The modular pavilions of the Modern Gallery were created between 1964 and 1976 according to a design by Hanns Schönecker (1928-2005). “The Modern Gallery in Saarbrücken does not aspire to be a work of art in itself that risks upstaging its contents, but to serve it as a functional enclosure.” The sculpture garden which looks over the banks of the Saar “encompasses the river, the trees of the park and the wider landscape” (Bauwelt, 1969). Schönecker drew inspiration for his design from the Folkwang Museum in Essen, built ten years earlier. His design also recalls the Brücke-Museum in Berlin designed by Werner Düttmann who declared of his building in the Brandenburg landscape of the Grunewald that “nothing should obstruct the viewer’s appreciation of the works of art and yet the building should incorporate the landscape.”
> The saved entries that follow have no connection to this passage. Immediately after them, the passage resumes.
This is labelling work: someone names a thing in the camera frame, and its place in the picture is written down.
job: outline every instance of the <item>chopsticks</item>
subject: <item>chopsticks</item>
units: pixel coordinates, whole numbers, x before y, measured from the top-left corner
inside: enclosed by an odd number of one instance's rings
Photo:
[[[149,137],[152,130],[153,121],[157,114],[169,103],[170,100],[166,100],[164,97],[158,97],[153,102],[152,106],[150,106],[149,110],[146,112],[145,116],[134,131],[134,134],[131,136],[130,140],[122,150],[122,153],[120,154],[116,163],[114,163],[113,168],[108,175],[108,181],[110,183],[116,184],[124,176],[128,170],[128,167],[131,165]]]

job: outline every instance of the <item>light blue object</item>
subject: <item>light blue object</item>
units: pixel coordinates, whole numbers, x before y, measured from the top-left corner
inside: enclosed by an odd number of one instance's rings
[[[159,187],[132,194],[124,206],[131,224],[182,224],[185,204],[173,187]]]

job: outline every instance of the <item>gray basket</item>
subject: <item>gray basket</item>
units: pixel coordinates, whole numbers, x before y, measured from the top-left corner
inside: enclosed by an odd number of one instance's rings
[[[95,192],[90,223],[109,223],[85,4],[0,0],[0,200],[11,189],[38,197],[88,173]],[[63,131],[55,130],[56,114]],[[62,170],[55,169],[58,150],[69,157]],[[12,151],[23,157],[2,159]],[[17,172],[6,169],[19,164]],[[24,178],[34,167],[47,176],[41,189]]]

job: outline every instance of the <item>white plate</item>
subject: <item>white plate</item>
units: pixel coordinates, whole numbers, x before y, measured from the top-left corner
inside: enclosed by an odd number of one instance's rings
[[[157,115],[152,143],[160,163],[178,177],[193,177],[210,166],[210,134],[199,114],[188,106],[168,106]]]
The starting point for the extension was the fragment of a new building that was begun in 2007 but aborted before completion in 2011 after differences between the architects, twoo Architekten from Cologne, and the client proved irreconcilable. The fragment stood provocatively directly in front of the existing museum. Following a new invited competition, the architects Kuehn Malvezzi and the artist Michael Riedel were awarded the contract. A new plan was devised, this time with public consultation and under the express condition that the original costs were not to be exceeded. The extension we see today is both a homage to the original building and a rewriting of the fragment begun by the previous architects.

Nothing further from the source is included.